HOW TO COMPLETE THIS TASK:
Please write out exactly, and only, the lines from the first in the material below to the line containing "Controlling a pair", both included.

GIVEN DATA:
____
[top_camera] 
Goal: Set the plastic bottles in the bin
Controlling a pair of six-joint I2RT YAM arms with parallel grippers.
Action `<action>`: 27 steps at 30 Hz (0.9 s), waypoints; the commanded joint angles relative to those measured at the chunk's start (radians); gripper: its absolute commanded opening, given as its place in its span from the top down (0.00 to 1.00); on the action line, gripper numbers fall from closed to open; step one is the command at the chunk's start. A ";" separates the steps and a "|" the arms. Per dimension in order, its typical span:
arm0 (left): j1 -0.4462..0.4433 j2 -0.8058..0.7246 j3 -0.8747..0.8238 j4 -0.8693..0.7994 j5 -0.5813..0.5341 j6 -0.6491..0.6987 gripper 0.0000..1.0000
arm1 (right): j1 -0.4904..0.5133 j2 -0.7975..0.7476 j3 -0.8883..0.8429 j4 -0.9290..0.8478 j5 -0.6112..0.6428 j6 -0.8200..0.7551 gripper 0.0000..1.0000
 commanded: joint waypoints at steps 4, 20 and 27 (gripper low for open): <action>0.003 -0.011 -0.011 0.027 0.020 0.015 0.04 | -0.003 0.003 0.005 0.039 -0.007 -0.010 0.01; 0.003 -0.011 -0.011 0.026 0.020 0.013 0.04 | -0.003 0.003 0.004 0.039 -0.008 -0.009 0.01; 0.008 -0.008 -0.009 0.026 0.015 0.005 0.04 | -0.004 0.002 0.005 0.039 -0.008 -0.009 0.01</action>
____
FINISHED TASK:
[top_camera] 
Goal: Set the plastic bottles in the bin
Controlling a pair of six-joint I2RT YAM arms with parallel grippers.

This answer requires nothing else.